Suppose that we have \begin{equation} (\boldsymbol y - \boldsymbol X \boldsymbol \beta)^T(\boldsymbol y - \boldsymbol X \boldsymbol \beta) \end{equation} where $\boldsymbol y$ and $\boldsymbol \beta$ are $n$ by $1$ column vectors and $\boldsymbol X$ is a $m$ by $n$ matrix. Suppose that $\boldsymbol y$ and $\boldsymbol X$ are constants.
We want to find a vector $\boldsymbol \beta$ such that the above equation is minimized.
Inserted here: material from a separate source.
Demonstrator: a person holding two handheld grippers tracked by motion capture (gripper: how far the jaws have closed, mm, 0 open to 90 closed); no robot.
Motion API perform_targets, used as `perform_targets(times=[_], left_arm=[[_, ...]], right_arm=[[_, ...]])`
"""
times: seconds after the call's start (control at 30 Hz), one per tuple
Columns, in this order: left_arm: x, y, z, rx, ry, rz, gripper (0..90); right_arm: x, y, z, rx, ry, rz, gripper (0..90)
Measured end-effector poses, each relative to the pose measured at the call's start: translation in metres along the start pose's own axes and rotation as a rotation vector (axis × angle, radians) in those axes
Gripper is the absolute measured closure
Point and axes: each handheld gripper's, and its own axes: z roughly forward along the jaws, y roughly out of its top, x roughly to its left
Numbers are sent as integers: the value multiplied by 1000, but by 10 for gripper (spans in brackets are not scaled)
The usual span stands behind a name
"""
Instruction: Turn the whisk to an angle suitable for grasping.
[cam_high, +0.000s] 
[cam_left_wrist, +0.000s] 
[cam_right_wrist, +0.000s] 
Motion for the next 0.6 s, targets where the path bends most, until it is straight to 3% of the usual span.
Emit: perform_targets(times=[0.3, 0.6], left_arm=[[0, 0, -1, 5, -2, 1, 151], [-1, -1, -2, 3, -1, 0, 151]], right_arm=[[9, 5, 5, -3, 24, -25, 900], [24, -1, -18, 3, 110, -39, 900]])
To do that, we can expand it and obtain
\begin{equation} \boldsymbol y^T \boldsymbol y - \boldsymbol y^T \boldsymbol X \boldsymbol \beta - \boldsymbol \beta^T \boldsymbol X^T \boldsymbol y + \boldsymbol \beta^T \boldsymbol X^T\boldsymbol X \boldsymbol \beta \end{equation}
and then expand it (write out all the components) and differentiate with respect to $\beta_i$ (Which is slightly messy).
Is there an easier way to do it? Specifically, are there identities in differentiating equations of the form (with respect to $\boldsymbol \beta$):
\begin{equation} \boldsymbol \beta^T \boldsymbol X^T\boldsymbol X \boldsymbol \beta \end{equation}
Using the Frobenius (inner) product for matrices, you can jot down the function, differential, and gradient $$\eqalign{ f &= (X\beta-y):(X\beta-y) \cr df &= 2\,(X\beta-y):X\,d\beta = 2X^T(X\beta-y):d\beta \cr \frac{\partial f}{\partial\beta} &= 2X^T(X\beta-y) \cr }$$ Then set the gradient to zero and solve for $\beta$ $$\eqalign{ \beta &= (X^TX)^{-1}X^Ty \cr }$$